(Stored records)
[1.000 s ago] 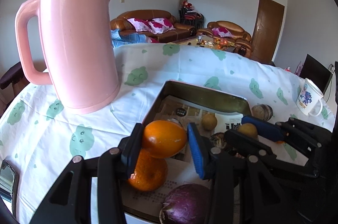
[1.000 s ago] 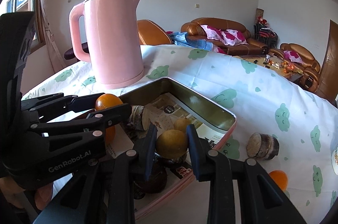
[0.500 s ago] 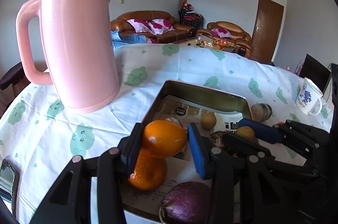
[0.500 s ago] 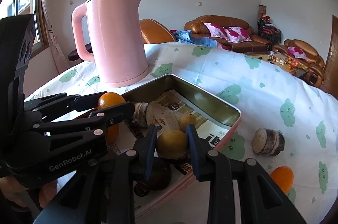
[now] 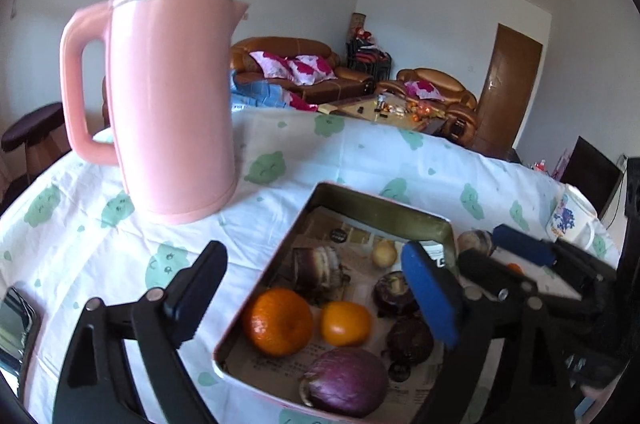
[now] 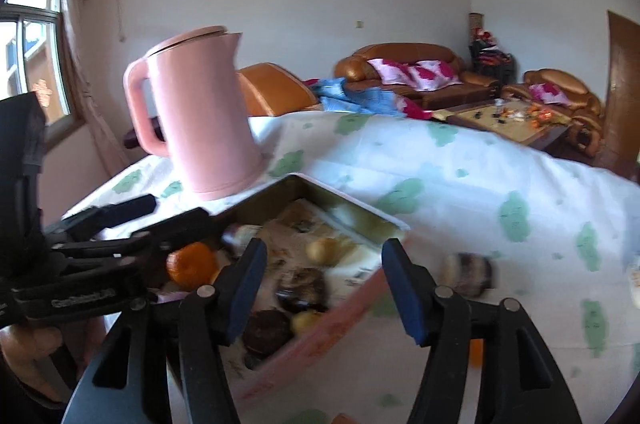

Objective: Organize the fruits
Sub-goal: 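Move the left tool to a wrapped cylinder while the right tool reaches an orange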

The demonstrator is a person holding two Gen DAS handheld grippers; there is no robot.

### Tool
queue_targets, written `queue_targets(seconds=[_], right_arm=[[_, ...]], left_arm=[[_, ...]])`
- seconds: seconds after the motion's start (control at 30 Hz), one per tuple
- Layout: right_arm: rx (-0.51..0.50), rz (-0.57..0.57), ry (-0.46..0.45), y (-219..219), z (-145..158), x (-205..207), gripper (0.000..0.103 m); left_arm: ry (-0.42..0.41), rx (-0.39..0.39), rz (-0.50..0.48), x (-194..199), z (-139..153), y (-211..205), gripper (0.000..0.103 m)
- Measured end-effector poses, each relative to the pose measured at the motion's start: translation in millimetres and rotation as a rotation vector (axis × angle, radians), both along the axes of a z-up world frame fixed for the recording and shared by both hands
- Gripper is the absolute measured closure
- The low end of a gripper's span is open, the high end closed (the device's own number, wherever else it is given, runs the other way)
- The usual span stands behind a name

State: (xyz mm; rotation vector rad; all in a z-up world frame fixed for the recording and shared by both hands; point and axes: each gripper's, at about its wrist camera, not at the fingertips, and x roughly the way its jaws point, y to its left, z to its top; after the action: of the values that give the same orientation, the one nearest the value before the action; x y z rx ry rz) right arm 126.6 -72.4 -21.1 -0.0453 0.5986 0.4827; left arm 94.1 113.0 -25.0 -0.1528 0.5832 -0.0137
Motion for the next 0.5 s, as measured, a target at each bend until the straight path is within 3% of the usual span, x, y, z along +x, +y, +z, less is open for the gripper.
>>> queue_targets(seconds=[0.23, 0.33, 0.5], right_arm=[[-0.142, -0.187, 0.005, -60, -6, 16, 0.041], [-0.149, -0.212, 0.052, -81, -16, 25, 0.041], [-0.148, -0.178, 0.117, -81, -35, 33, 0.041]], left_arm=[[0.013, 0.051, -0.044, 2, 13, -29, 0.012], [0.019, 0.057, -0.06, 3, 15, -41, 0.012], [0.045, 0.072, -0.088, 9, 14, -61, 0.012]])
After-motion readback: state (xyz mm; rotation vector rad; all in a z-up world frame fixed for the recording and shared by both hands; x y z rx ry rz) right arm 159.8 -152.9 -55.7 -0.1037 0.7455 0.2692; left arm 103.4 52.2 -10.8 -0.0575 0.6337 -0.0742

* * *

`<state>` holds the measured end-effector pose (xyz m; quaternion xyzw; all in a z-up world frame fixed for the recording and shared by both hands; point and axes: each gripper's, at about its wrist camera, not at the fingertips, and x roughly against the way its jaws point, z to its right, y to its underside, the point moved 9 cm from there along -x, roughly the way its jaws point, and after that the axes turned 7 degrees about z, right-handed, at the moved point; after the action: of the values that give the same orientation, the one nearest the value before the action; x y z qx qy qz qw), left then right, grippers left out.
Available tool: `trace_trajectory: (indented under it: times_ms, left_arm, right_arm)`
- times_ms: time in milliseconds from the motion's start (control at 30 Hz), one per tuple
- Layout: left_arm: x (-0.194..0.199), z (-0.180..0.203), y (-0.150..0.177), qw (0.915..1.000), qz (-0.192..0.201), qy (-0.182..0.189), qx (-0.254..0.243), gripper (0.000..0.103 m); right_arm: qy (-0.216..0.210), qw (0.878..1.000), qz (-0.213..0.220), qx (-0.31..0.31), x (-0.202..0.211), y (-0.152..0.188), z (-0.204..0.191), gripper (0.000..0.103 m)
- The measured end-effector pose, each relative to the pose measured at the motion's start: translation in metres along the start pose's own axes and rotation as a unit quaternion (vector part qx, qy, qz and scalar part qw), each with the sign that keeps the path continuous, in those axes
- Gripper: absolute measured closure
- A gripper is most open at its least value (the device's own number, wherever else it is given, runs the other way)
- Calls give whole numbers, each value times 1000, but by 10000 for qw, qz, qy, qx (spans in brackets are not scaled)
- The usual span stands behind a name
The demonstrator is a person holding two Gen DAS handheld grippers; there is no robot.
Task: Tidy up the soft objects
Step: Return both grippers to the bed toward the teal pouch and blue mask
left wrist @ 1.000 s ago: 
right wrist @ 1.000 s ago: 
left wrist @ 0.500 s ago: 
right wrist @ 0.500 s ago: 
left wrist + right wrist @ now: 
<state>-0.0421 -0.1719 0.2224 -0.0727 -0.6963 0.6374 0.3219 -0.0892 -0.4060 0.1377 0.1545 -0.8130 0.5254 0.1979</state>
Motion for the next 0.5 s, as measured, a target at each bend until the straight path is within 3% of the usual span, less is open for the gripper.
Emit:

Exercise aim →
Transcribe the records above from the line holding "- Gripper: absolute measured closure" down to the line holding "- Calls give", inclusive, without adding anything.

Answer to this exercise →
- Gripper: absolute measured closure
- A gripper is most open at its least value (the device's own number, wherever else it is given, runs the other way)
- Calls give whole numbers, each value times 1000, but by 10000 for qw, qz, qy, qx (spans in brackets are not scaled)

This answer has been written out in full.